The name “Project 1641” won’t be in use for too much longer.

On Monday, Chester County Economic Development Director Karlisa Dean sent out a public invitation touting “a special announcement” that will take place next Tuesday, July 11 at 10:30 a.m. at the Gateway Conference Center in Richburg. Dean confirmed that it relates to Project 1641 and that the company behind the codename will be revealed at that time.

In May, Chester County Council voted to allow Dean to enter negotiations with the as-yet unnamed company. The council has engaged in closed-door discussions on the project in each meeting since that time. This past Friday, the council held a special-called meeting with the only order of business being approving “an ordinance authorizing the execution and delivery of a fee in lieu of tax agreement by and between Chester County and Project 1641, the inclusion of certain real property located in Chester County in a multicounty industrial park; the provision of credits against fee in lieu of tax payments; the execution and delivery of such documents as may be necessary to effect the intent of this ordinance and other matters related thereto.”

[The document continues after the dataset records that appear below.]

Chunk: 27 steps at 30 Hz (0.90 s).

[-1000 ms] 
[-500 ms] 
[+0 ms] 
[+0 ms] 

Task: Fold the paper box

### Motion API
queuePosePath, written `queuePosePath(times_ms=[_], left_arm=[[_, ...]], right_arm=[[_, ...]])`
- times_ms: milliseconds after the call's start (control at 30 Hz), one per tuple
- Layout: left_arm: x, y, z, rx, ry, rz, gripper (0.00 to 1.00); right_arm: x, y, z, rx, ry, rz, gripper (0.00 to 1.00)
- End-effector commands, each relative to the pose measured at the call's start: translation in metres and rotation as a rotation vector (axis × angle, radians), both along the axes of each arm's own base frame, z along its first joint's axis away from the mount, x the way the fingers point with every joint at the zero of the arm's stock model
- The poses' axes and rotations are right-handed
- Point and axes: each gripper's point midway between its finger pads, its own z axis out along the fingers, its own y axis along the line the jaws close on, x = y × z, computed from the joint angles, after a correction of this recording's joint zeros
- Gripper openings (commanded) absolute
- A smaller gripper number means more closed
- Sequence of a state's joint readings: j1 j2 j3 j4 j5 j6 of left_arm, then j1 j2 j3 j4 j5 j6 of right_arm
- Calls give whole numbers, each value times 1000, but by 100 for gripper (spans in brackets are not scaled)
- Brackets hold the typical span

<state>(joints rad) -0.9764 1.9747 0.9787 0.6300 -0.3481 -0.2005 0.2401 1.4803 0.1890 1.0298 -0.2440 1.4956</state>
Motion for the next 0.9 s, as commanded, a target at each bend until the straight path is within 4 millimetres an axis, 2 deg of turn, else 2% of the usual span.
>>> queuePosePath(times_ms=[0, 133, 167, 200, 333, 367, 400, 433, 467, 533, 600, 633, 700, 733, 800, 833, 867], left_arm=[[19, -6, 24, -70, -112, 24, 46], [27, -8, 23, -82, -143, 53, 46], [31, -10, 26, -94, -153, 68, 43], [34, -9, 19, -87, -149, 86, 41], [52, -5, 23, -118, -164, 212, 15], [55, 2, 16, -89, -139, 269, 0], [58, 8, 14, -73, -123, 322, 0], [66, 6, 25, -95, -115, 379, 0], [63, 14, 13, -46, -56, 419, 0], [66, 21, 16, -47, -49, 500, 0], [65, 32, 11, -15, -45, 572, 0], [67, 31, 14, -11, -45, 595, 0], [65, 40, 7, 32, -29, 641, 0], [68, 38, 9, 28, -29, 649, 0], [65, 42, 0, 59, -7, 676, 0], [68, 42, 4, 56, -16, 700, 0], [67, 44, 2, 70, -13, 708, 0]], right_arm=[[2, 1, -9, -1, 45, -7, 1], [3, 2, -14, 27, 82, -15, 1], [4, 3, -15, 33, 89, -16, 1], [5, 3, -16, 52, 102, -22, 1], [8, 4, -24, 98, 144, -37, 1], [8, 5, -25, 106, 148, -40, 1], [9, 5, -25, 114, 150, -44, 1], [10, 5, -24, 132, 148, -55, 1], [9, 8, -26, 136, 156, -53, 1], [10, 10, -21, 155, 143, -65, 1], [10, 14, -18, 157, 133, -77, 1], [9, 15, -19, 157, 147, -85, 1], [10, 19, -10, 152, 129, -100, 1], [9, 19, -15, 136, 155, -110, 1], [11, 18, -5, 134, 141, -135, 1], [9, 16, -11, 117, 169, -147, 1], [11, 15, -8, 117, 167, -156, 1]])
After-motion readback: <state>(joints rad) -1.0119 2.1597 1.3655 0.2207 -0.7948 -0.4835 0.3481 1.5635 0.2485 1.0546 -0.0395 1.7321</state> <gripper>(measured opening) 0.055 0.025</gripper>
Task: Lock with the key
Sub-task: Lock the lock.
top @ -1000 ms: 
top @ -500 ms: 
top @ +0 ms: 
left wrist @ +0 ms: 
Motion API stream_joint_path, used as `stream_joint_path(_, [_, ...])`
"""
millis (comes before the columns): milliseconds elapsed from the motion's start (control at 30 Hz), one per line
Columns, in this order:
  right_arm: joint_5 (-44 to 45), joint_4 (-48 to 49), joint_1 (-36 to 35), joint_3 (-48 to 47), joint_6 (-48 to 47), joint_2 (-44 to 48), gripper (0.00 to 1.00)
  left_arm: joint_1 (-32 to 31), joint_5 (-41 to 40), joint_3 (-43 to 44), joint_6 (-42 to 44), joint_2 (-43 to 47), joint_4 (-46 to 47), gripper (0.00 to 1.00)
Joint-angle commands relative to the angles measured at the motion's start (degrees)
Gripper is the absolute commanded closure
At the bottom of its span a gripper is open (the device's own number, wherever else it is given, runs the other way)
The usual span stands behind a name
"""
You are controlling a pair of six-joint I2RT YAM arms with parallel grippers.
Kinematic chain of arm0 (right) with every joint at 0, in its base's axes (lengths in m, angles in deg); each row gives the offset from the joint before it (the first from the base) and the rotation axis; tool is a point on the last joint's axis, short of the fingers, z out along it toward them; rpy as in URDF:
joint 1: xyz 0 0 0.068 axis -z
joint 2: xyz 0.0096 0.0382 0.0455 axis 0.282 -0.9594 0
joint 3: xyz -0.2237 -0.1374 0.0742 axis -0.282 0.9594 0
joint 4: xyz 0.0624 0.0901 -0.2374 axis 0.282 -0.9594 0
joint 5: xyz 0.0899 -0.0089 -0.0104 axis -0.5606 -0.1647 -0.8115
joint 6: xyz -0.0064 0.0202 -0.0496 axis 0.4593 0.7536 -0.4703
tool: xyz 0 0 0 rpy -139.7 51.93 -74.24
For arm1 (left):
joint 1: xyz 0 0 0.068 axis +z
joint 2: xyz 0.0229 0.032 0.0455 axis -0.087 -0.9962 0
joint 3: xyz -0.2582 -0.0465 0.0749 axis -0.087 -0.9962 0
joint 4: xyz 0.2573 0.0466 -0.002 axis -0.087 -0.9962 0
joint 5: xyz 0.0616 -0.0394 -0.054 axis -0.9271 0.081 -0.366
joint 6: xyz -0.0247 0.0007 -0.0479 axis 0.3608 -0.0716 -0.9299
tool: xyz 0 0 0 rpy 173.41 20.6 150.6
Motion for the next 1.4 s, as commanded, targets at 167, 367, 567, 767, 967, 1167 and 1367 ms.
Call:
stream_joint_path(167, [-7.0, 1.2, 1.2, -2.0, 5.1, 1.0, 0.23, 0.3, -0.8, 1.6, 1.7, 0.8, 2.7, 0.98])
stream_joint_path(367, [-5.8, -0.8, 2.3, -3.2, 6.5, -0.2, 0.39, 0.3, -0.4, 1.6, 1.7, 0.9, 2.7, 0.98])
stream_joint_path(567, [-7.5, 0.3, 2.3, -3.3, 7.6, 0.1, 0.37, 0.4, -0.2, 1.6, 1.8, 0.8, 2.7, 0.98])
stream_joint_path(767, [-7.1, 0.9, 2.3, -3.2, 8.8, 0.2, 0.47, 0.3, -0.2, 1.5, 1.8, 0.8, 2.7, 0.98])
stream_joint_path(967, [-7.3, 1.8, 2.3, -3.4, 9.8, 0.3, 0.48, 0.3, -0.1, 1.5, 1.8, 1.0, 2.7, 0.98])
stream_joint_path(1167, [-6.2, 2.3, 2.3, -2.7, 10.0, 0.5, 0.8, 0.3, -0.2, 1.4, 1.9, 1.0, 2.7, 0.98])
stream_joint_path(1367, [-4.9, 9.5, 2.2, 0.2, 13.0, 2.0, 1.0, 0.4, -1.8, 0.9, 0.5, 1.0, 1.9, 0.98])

That was passed unanimously, though Councilman Alex Oliphant recused himself from the vote (and from any previous discussion of the matter), because of a possible conflict of interests.

The council was slated to take up second reading of that ordinance at Monday’s regular meeting and will carry out a third reading and public hearing sometime before next Tuesday’s announcement.

Chester County has been the home of several big industrial announcements in recent years. Giti Tires announced in 2014 that it would invest over $500 million in a Chester County facility (the company’s first North American plant) and eventually employ 1,700 people. Giti expects to produce its first tire in that plant later this year.

Dean said she could not offer any particulars on 1641 at this point, but did point out the importance of manufacturing to Chester County and just how much growth and job investment there has been recently.

“Eleven percent of South Carolina's total employment in 2016 was in the manufacturing industry (and) 27.3 percent of the employment in Chester County is in manufacturing. Forty-one existing manufacturers announced expansions in 2016. Nine of those manufacturers made 10 announcements and were from Chester County. (There were) 47,000 new manufacturing jobs announced between 2011-and 2016 (and) 2,821 of those were in Chester County,” Dean said in an email.

There is no significance or hints to what sort of industry may be coming Chester’s way hidden in the codename. The first two numbers simply denote the year the project was initiated and the second two numbers indicate the order in which projects have been undertaken. So, “1641” only means that the project started in 2016 and was the 41st project of the year.

The county is working some other projects as well. At its last meeting of June, Chester County Council discussed three projects in executive session: the aforementioned Project 1641, Project 1725 and Project 1702. The council voted to authorize Dean to “proceed with negotiations” with 1725 and 1702.